Yes, the health plan acted reasonably with sound medical judgment in denial of the acute inpatient level of care.

The patient could have been treated at a lower level of care without adversely affect the quality of care delivered or endanger the patient's health or safety and would not compromise the best interests of this patient.

Appendectomy for uncomplicated appendicitis in children is considered ambulatory in most cases. In this case the diagnosis of appendicitis was suspected before transfer and was confirmed by ultrasound. There were no findings on ultrasound suggesting appendicitis. The patient underwent appendectomy shortly after the ultrasound confirmed the suspected diagnosis of appendicitis. The care rendered did not require acute inpatient level of care. The patient was only in the hospital on a single calendar day and for less than 18 hours. Indications for inpatient admission would be findings of perforated or in some cases gangrenous appendicitis. Neither condition was believed present preoperatively nor found at surgery.

The hospital's appeal through its agent states the admission was medically necessary and reasonable. No rationale is provided as to why the identical care was not appropriate at a lower level of care. The Milliman Care Guideline (MCG) titled "Appendectomy, without Abscess or Peritonitis, by Laparoscopy, Pediatric" (P-20) considers appendectomy for uncomplicated appendicitis an ambulatory procedure. The literature uniformly supports that appendectomy for uncomplicated appendicitis can be performed as an outpatient procedure.

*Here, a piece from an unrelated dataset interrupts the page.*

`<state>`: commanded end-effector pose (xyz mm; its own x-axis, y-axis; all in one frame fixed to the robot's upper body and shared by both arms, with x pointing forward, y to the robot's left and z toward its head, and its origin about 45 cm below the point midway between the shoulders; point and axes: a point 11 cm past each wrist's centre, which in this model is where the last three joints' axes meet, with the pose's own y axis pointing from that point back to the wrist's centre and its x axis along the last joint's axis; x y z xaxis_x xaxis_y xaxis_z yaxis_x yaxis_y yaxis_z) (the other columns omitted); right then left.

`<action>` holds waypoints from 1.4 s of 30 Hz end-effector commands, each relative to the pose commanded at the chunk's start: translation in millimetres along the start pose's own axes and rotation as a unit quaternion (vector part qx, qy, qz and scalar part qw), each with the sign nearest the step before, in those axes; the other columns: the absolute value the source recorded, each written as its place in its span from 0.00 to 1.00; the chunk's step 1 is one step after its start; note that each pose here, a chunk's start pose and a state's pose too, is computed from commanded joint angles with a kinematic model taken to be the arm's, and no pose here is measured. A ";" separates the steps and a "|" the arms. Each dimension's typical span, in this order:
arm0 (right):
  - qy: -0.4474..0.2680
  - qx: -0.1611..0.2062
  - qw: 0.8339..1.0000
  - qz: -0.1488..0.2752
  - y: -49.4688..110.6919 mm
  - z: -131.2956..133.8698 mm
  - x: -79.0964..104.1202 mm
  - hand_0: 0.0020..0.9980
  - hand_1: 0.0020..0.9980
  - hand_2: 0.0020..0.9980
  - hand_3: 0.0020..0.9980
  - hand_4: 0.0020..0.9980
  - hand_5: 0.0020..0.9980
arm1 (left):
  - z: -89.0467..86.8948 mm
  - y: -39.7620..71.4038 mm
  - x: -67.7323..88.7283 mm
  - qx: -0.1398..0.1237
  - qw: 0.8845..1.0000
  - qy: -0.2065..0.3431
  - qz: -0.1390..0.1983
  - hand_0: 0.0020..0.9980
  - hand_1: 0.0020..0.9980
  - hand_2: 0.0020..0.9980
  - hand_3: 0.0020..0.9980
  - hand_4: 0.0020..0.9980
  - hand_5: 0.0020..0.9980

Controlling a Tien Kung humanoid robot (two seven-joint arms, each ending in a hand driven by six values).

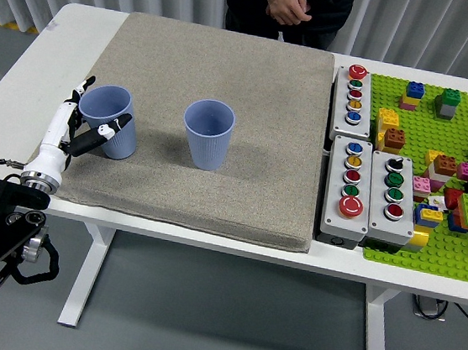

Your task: Pick cup pour cup place

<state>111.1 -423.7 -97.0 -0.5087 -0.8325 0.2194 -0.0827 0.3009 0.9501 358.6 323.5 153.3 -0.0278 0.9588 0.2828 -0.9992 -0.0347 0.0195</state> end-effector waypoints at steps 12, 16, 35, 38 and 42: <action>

A lower level of care than acute inpatient would not have changed the care the patient received and would not adversely affect the health outcome for this child. The care the patient would have received at a lower level of care than acute inpatient would have been identical to that which she received. The anticipated length of stay following appendectomy in a pediatric patient is less than 24 hours. Acute inpatient level of care was not the appropriate level of care for this diagnosis, procedure, or this patient's care. Acute inpatient care was in excess of the level of care which necessary to provide safe postoperative treatment.